Exercise:
In the entries below, find the line with "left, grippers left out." and the line with "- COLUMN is"; give again those lines and every line between them, exactly.

Dataset excerpts:

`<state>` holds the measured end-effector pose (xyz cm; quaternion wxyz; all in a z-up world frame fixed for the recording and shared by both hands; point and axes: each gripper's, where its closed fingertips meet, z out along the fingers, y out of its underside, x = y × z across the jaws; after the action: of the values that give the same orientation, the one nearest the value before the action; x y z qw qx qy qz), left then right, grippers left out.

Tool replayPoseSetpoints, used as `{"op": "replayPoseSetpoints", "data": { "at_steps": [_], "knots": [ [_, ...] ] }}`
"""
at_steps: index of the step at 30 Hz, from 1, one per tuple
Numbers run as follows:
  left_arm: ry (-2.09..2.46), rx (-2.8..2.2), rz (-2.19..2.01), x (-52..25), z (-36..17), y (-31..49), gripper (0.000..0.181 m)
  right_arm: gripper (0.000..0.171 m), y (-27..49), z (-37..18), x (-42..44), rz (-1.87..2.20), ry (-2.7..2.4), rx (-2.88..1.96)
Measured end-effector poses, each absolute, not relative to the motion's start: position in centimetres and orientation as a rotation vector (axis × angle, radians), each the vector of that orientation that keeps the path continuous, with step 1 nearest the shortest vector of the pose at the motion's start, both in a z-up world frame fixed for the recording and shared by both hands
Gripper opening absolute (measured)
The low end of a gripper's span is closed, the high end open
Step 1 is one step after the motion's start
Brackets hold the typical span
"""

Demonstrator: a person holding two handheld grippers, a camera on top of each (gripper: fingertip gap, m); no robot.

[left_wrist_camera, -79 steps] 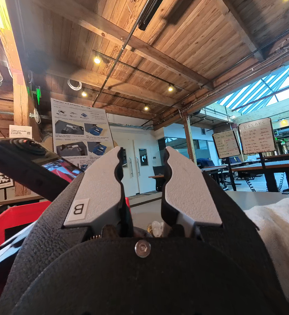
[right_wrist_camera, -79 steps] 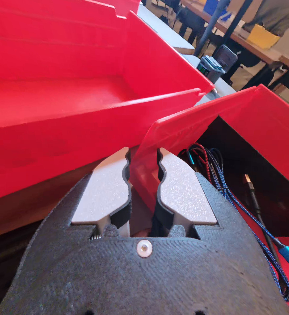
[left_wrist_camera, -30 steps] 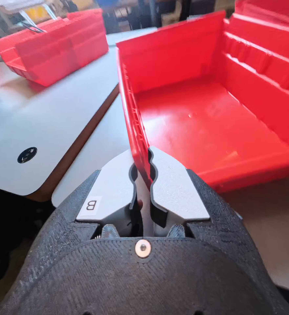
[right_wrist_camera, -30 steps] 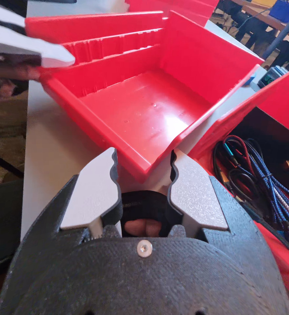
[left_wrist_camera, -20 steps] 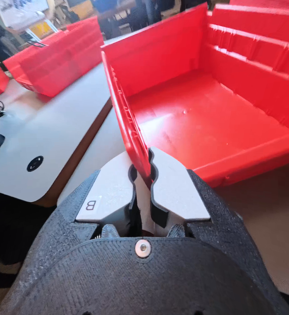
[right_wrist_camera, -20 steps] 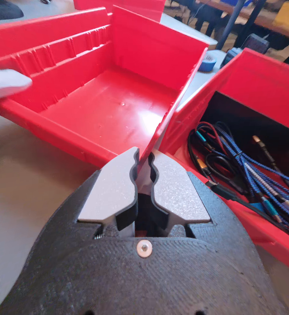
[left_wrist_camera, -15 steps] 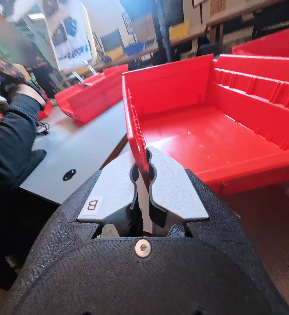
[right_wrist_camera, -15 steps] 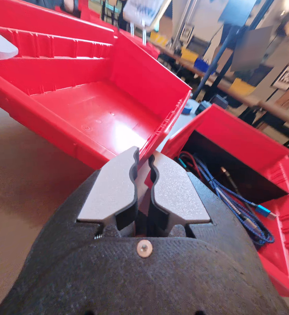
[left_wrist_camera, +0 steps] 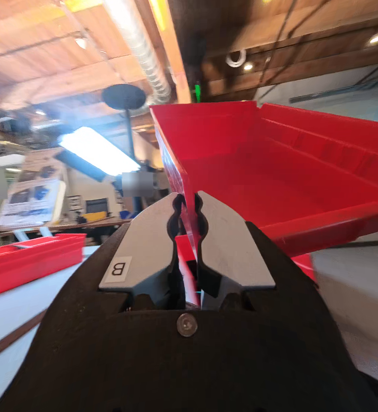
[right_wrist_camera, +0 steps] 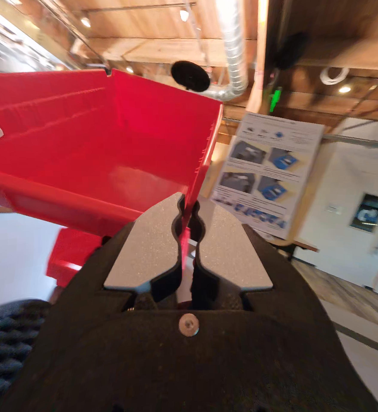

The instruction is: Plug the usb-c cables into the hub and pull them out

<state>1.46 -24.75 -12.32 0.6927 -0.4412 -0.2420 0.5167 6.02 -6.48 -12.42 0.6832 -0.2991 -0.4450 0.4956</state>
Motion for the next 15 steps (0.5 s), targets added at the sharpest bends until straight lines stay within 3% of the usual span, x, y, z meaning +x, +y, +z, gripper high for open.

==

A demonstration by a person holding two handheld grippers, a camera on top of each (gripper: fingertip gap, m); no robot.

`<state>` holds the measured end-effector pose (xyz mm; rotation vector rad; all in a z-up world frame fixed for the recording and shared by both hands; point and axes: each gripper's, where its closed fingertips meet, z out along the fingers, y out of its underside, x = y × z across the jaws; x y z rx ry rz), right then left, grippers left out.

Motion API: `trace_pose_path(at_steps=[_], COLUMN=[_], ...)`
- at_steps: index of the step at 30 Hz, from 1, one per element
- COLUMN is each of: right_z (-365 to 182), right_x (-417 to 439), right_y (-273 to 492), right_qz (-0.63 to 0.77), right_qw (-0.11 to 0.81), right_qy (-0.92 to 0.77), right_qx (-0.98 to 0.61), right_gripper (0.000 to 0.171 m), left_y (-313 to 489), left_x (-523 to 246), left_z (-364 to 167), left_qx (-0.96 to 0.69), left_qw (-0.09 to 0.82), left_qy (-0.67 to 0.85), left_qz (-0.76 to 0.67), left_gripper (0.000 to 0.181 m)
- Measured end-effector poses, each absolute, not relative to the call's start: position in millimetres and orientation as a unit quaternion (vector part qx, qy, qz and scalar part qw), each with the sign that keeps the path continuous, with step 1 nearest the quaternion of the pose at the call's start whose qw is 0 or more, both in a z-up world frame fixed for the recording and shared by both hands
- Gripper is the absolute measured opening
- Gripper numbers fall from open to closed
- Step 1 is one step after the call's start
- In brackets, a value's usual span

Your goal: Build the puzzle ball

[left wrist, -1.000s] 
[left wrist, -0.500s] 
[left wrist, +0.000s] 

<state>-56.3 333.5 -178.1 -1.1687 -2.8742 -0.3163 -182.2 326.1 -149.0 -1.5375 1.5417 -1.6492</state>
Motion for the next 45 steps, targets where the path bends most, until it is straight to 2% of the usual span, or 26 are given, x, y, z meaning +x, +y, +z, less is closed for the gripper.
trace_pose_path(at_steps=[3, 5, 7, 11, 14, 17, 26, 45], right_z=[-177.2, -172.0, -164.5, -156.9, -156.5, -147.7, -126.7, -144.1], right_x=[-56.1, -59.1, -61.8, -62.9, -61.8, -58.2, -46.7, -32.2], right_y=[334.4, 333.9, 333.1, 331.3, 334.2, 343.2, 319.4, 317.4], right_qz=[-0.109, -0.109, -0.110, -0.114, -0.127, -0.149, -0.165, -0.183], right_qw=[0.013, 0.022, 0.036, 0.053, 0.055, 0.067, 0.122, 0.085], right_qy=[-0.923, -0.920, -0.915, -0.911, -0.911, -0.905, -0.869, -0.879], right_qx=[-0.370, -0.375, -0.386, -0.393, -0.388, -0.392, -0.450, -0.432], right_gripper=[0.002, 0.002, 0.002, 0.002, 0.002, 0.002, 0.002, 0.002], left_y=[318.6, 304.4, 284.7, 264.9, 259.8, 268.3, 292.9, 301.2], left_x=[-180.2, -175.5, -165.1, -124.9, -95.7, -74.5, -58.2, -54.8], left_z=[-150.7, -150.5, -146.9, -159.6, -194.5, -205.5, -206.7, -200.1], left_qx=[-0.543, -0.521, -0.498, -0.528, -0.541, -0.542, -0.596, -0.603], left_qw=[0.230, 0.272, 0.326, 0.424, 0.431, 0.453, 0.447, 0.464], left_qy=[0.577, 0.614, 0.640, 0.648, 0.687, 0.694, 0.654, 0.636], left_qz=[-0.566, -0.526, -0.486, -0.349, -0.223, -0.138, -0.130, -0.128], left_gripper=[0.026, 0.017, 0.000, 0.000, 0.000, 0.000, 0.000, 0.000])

Exercise result:
`<state>` holds the measured end-effector pose (xyz mm; rotation vector rad; all in a z-up world frame fixed for the recording and shared by both hands; point and axes: each gripper's, where its closed fingertips meet, z out along the fingers, y out of its underside, x = y × z across the jaws; x y z rx ry rz), right then left, grippers left out.

Motion API: `trace_pose_path(at_steps=[_], COLUMN=[_], ...)`
- at_steps: index of the step at 30 Hz, from 1, one per element
- COLUMN is each of: right_z (-365 to 182), right_x (-417 to 439), right_y (-273 to 492), right_qz (-0.63 to 0.77), right_qw (-0.11 to 0.81), right_qy (-0.92 to 0.77), right_qx (-0.98 to 0.61), right_gripper (0.000 to 0.171 m), left_y (-313 to 489), left_x (-523 to 246), left_z (-364 to 167), left_qx (-0.96 to 0.69), left_qw (-0.09 to 0.82), left_qy (-0.67 to 0.85), left_qz (-0.76 to 0.67), left_gripper (0.000 to 0.181 m)

The complete answer has been given.